Segundo o ministro da pasta, Tomé Franca, o nível da hidrovia ainda está acima do registrado no ano passado e em 2023, momento em que houve a necessidade de suspender a navegação na via por conta do baixo calado.
“A profundidade [do rio] ainda é maior do que nos períodos críticos dos anos anteriores. Então, a gente está monitorando e acompanhando a possibilidade, ou não, da necessidade, de algum tipo de intervenção. Mas até o momento, a situação está controlada”, afirmou.
Segundo apurou a CNN, desde que o presidente Lula desautorizou a dragagem da hidrovia, ainda não foi definido um plano alternativo pelas autoridades responsáveis pela hidrovia caso o nível do rio inviabilize a navegação na região.

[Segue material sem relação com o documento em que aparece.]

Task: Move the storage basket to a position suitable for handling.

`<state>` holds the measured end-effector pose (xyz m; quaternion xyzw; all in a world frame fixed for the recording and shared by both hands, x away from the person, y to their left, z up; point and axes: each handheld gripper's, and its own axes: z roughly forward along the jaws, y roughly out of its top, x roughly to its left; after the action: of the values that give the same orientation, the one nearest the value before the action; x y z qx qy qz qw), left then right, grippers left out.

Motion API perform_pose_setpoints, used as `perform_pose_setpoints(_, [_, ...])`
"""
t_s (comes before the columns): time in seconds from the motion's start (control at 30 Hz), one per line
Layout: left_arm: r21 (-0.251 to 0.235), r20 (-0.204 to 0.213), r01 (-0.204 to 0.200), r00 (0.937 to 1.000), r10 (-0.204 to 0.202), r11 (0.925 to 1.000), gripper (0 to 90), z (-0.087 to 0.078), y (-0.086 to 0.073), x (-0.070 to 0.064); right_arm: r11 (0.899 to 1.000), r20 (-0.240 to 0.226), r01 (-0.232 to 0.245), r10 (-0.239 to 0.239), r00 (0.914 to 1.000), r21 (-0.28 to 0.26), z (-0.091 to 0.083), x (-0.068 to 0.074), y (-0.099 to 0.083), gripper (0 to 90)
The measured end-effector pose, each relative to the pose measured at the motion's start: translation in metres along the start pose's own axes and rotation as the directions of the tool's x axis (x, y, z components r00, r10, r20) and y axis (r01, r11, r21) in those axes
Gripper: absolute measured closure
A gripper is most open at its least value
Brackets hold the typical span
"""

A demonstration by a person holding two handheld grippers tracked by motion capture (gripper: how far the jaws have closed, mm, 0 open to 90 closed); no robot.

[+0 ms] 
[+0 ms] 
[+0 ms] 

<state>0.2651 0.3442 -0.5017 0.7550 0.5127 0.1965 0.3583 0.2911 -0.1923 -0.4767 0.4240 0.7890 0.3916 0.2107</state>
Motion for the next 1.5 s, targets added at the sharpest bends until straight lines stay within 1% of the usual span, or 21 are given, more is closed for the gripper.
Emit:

A preocupação ganhou força diante da previsão de um El Niño de forte intensidade, que pode provocar uma seca mais severa na região e afetar as condições de navegabilidade do Tapajós.
Impasses ambientais
Além disso, o governo tenta avançar nas negociações para viabilizar a concessão da hidrovia, mas enfrenta resistência dos povos originários.
No final de julho, o presidente Lula desautorizou uma dragagem emergencial do rio após manifestações de comunidades indígenas. A intervenção havia voltado a ser discutida pelo governo diante da possibilidade de uma redução acentuada do nível do Tapajós.
O episódio é mais um capítulo de um impasse que se arrasta desde o ano passado. Após protestos contra uma dragagem de manutenção realizada pelo DNIT, sem relação direta com o projeto de concessão, o empreendimento foi retirado da carteira de licitações do governo e a intervenção foi suspensa.